Assignment:
Every line from the start of the listing below through the line that contains "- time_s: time" is to be reproduced word for word.

Data below START

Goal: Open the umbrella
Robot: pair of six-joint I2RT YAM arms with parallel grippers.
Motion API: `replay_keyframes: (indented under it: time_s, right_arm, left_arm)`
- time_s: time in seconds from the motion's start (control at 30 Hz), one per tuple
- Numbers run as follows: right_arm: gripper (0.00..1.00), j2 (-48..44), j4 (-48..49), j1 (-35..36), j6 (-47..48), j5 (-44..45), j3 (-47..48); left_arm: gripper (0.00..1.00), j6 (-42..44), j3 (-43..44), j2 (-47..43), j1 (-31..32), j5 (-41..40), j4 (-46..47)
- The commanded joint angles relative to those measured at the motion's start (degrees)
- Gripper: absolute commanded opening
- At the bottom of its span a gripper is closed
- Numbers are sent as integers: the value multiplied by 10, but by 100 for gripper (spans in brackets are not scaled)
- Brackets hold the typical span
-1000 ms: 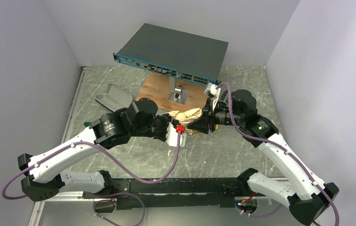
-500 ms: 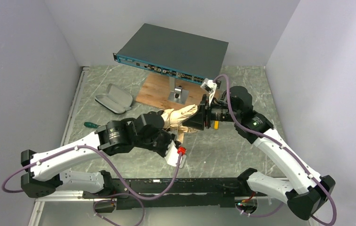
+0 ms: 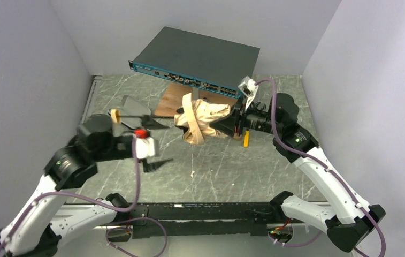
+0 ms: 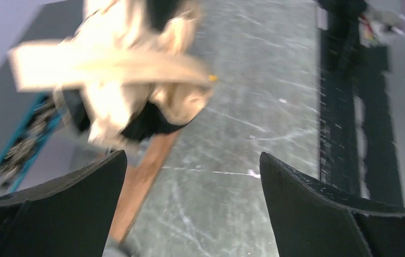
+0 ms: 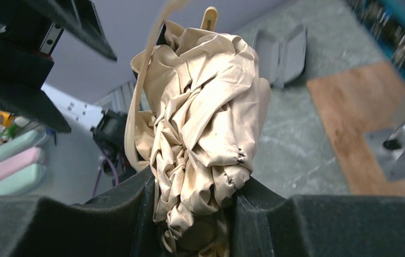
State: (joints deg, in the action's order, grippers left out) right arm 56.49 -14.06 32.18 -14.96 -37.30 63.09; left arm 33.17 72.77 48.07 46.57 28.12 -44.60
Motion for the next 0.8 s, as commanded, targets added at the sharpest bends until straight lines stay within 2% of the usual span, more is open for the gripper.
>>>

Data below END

Written answer:
Goal: Open the umbrella
Robot: pair of six-joint I2RT YAM arms with parallel grippers.
Motion API: `replay_keyframes: (indented under it: time_s, right_arm, left_arm)`
- time_s: time in seconds from the motion's start (control at 30 Hz), one per tuple

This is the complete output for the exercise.